[vcf-midatlantic] anti-static carpet

Chris chrisjpf33 at gmail.com
Sat Feb 6 08:51:55 EST 2016

On Feb 6, 2016, at 7:41 AM, Dan Roganti via vcf-midatlantic<vcf-midatlantic at lists.vintagecomputerfederation.org> wrote:

This is only half of the solution.
Shoes are not conductive when it involves ESD, so
The anti-static carpet only works on one condition  - as they are meant to
provide discharge path, so
1. If you are wearing anti-static boot straps - as in a Lab --- I doubt the
visitors have this
2. wearing ESD conductive shoes ---> again, I doubt the visitors will have

You like to have the person discharged before you ever enter the room.
As you don't know how much charge they might have, you can have 100,000ev
without even knowing it.
Even if you had just concrete, they can still be charged coming from some
other part of InfoAge
Especially when they have ordinary carpet elsewhere -- remember the door
knob jolt.
And it's .more. prevalent when the humidity is very low - as in the winter,
or in super cold A/C.
It's nice to have a climate-controlled environment but it's not always
As you have a need for all 4 systems, A/C, Heater, Humidifier, and
All combinations in the environment can exist, cold/dry, cold/wet, hot/dry,
or hot/wet.

The quickest way is to build a simple ESD Grounding station at the entrance.
All it takes is,
1. a 1meg ohm resistor -- to slowly bleed off the ESD - no jolts
2. some metal [eg. door knob] that is isolated -- something plastic, eg,
3. and then wired to earth ground.

Then you don't get the zaps or jolts when touching this to discharge
yourself - as on a typical door knob.
The have some kind of sign, such as, "Keep Computers Safe, Get Rid of
Static, Please Discharge" with an arrow pointing to that.

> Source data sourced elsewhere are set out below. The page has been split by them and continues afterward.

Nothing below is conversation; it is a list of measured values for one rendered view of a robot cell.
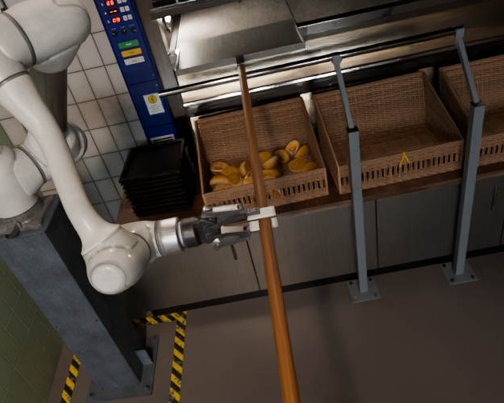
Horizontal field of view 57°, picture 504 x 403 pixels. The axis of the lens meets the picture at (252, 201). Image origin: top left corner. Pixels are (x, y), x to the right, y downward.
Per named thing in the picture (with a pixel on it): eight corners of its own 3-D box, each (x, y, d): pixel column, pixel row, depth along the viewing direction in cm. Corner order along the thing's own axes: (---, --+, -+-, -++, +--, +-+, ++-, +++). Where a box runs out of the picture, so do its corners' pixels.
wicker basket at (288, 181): (206, 164, 251) (192, 119, 234) (309, 141, 249) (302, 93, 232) (209, 222, 212) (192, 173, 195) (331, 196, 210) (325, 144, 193)
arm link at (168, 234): (167, 238, 124) (189, 234, 124) (165, 263, 117) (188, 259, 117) (157, 213, 118) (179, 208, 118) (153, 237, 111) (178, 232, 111)
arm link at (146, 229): (169, 251, 124) (159, 269, 111) (113, 261, 125) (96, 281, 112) (159, 212, 122) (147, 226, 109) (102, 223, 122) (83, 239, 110)

Dan is correct on all counts. Thanks for sharing! May I add that there is a difference between anti-static and conductive.

In an ideal electronics work environment, things are conductive so that all static charges are quickly dissipated safely and never have a chance to discharge destructively through the equipment. Also, the conductivity is limited with a resistance, either added or inherent in the material, so that the discharge happens gently and not abruptly. In a lot of cases, conductive clothing (lab coat woven with conductive fibers) is also worn so that static fields don't damage equipment when they are in proximity to equipment. Contact is not necessary to cause a destructive discharge.

Anti-static means that the materials are formulated so that they aren't contributors to causing a static charge buildup. They won't necessarily discharge a static charge, but the won't exacerbate the situation by acting like an insulator and holding a charge.

I think that in our situation, we can't control the clothing that people are wearing, so it will never be an ideal situation. We just need to create an environment that isn't making the situation worse. No wool carpet or plexiglass panels. And limit visitors' contact with and proximity to sensitive equipment.